Só me lembro de ter ido ao armário da mamãe na quarta feira, depois de ter escrito aquele desabafo, ter ajuntado um monte de remédios, que minha mãe comprou e nunca usou, e ter bebido todos. Aos poucos fui dormindo e muitos pensamentos gostosos me ocorreram. Sonhei com meus avós, todos falecidos, me esperando num jardim bastante iluminado, com flores exageradamente coloridas e brincando com minha irmãzinha, que vestia um par de asas, que permitiam que ela voasse sobre a minha cabeça e puxasse meus cabelos, igual ela fazia, quando era viva. Vi o Bob, meu cachorro que morreu atropelado, com os pelos tão brilhantes, que ardiam as vistas de olhar para ele. Tudo era muito lindo e eu brincava e ria.
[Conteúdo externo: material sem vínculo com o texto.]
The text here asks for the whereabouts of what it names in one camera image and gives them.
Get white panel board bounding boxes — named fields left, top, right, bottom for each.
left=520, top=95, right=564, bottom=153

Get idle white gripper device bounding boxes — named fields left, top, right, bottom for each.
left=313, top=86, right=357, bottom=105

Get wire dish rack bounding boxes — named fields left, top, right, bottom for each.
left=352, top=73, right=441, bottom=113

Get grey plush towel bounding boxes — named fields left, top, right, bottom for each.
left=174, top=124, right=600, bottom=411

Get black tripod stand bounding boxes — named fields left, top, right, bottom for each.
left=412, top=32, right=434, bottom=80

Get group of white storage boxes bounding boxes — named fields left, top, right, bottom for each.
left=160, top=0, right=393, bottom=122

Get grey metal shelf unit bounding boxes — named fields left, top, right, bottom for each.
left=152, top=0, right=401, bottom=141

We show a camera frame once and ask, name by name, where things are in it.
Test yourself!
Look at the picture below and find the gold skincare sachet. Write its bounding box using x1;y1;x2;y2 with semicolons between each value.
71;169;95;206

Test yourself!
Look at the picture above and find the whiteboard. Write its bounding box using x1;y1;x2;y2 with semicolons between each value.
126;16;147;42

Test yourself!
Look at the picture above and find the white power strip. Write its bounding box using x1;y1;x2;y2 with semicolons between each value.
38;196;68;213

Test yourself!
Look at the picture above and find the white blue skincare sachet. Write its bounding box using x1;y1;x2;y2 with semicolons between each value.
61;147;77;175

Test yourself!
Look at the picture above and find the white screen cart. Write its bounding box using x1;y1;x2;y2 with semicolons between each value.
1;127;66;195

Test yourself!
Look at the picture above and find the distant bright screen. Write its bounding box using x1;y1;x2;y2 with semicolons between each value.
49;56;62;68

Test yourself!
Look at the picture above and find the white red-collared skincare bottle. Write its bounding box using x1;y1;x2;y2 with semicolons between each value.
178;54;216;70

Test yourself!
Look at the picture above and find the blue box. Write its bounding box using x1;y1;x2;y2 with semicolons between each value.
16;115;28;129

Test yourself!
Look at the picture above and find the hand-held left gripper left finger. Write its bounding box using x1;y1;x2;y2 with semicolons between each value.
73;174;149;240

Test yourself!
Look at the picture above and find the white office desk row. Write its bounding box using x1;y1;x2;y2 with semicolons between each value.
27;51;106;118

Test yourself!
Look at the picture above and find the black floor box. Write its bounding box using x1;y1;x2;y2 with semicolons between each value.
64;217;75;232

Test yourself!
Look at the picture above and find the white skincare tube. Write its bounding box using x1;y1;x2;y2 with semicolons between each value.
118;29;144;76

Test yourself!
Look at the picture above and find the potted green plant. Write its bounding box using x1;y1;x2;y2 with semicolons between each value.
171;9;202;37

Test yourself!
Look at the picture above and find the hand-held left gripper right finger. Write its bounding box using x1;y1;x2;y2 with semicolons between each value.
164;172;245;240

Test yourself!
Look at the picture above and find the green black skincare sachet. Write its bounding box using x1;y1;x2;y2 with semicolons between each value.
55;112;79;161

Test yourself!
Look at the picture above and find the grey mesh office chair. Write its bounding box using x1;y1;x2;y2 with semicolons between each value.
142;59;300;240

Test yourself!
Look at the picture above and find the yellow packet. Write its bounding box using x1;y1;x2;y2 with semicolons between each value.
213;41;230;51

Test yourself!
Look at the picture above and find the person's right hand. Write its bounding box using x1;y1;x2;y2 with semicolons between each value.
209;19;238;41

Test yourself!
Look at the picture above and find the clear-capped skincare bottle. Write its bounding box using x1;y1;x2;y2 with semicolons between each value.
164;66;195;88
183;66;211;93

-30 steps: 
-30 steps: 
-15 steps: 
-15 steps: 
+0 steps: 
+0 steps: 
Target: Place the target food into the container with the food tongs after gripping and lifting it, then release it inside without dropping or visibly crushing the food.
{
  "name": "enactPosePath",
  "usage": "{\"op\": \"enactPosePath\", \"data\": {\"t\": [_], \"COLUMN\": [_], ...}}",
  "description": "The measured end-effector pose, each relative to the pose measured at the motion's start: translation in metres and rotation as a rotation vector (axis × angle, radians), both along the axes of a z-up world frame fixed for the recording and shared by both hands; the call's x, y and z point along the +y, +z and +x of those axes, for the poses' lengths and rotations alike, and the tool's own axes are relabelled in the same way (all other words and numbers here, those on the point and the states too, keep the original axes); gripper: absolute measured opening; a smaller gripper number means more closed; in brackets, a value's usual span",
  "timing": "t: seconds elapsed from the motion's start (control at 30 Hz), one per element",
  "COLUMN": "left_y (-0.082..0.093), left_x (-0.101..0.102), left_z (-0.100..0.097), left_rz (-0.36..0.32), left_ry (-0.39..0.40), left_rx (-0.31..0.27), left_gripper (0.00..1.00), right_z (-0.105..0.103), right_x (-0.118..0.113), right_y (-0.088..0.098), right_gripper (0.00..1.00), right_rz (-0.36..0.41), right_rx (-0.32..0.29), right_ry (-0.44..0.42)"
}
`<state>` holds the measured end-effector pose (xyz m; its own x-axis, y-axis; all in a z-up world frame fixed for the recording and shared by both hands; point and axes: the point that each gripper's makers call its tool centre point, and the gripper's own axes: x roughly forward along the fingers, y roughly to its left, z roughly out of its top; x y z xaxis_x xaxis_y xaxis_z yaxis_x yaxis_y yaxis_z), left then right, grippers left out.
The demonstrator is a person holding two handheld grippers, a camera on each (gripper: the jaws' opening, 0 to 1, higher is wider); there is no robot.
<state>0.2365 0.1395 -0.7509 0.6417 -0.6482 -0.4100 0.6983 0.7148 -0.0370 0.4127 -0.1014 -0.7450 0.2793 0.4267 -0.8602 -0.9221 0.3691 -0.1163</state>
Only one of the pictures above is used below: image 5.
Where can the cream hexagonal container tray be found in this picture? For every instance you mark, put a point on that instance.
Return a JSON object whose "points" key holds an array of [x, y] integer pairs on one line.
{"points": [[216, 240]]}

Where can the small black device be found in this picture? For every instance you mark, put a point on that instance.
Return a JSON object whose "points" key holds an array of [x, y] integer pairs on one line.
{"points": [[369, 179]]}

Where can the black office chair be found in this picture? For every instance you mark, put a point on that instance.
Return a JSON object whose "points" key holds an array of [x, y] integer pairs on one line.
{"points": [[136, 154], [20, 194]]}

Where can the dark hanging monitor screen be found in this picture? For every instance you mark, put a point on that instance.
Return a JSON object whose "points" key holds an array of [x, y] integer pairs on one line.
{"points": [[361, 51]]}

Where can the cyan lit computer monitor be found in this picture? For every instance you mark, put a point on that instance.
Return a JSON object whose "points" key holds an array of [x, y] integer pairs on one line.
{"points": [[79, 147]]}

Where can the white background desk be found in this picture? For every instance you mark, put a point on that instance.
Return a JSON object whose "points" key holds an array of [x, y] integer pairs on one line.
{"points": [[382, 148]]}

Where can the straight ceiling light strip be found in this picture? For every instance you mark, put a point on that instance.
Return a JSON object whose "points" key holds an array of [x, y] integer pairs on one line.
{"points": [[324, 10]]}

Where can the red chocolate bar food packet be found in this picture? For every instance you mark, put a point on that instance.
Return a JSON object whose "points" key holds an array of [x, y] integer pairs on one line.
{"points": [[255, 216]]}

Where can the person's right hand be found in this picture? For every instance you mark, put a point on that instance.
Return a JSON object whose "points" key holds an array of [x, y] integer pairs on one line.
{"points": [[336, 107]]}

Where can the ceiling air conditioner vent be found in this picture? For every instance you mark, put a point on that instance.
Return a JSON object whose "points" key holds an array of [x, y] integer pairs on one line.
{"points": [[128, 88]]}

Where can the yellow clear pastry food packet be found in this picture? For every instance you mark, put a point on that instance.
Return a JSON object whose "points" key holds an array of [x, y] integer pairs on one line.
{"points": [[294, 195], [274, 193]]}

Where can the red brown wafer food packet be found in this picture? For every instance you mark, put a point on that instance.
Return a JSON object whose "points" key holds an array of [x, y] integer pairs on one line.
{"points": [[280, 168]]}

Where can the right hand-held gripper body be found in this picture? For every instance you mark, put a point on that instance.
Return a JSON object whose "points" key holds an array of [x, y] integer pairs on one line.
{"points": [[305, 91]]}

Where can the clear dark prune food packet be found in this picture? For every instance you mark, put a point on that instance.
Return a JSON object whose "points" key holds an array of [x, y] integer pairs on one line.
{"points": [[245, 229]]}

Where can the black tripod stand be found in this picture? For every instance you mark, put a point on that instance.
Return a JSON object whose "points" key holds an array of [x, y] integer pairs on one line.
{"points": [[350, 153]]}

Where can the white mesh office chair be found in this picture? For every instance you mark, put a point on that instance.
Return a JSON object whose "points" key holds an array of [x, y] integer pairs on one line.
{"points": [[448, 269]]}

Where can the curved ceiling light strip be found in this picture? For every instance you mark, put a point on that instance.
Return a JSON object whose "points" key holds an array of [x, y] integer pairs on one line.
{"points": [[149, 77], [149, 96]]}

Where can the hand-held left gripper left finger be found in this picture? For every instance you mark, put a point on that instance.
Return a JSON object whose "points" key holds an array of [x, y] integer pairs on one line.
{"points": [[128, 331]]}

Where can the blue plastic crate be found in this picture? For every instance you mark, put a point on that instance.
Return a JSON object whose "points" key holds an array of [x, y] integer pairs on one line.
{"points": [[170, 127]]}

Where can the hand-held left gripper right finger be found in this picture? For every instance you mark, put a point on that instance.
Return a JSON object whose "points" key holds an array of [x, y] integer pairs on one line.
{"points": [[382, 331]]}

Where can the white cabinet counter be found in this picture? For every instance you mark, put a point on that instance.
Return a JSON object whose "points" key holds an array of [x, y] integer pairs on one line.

Acordei ontem de manhã, com minha mãe chorando à minha cabeceira e me implorando perdão. Papai abraçava seu ombro e falava: “Não fica assim, vai lhe fazer mal”. Quando abri os olhos, mamãe me disse: “Seu tolinho, como pôde pensar que não o amamos, eu e seu pai quase morremos de sofrer”. “Nós somos burros, doentes mesmo, mas lhe prometemos que tudo vai mudar”.

Papai balançava a cabeça, chorando sem parar e dizendo: “Não tente nos deixar de novo, nós lhe imploramos”.

Foi aí que eu vi que nada se resolve com a morte.

Não creio que meus pais vão mudar tanto assim. Hoje na saída do Hospital, vi o meu pai distrair-se no sinal e acompanhar com os olhos uma moça que atravessava a rua. Nem era bonita, mas minha mãe já falou: “Nem depois do que houve, você toma jeito!”; meu pai ia retrucar, mas ficou sem graça ao cruzar o olhar comigo e disse: “Deixa pra lá!”. Sei que me amam e não os abandonarei. Seria covardia minha, pois eles precisam de mim.

Mas, espere um pouco, que barulho é esse debaixo da minha cama?

Deus do céu!, um cachorrinho, a cara do Bob, só que com o pelo mais claro. Já que não tenho outro irmão, pelo menos um cachorrinho irá me ajudar a cuidar dos meus pais. Ou será que viraram meus filhos?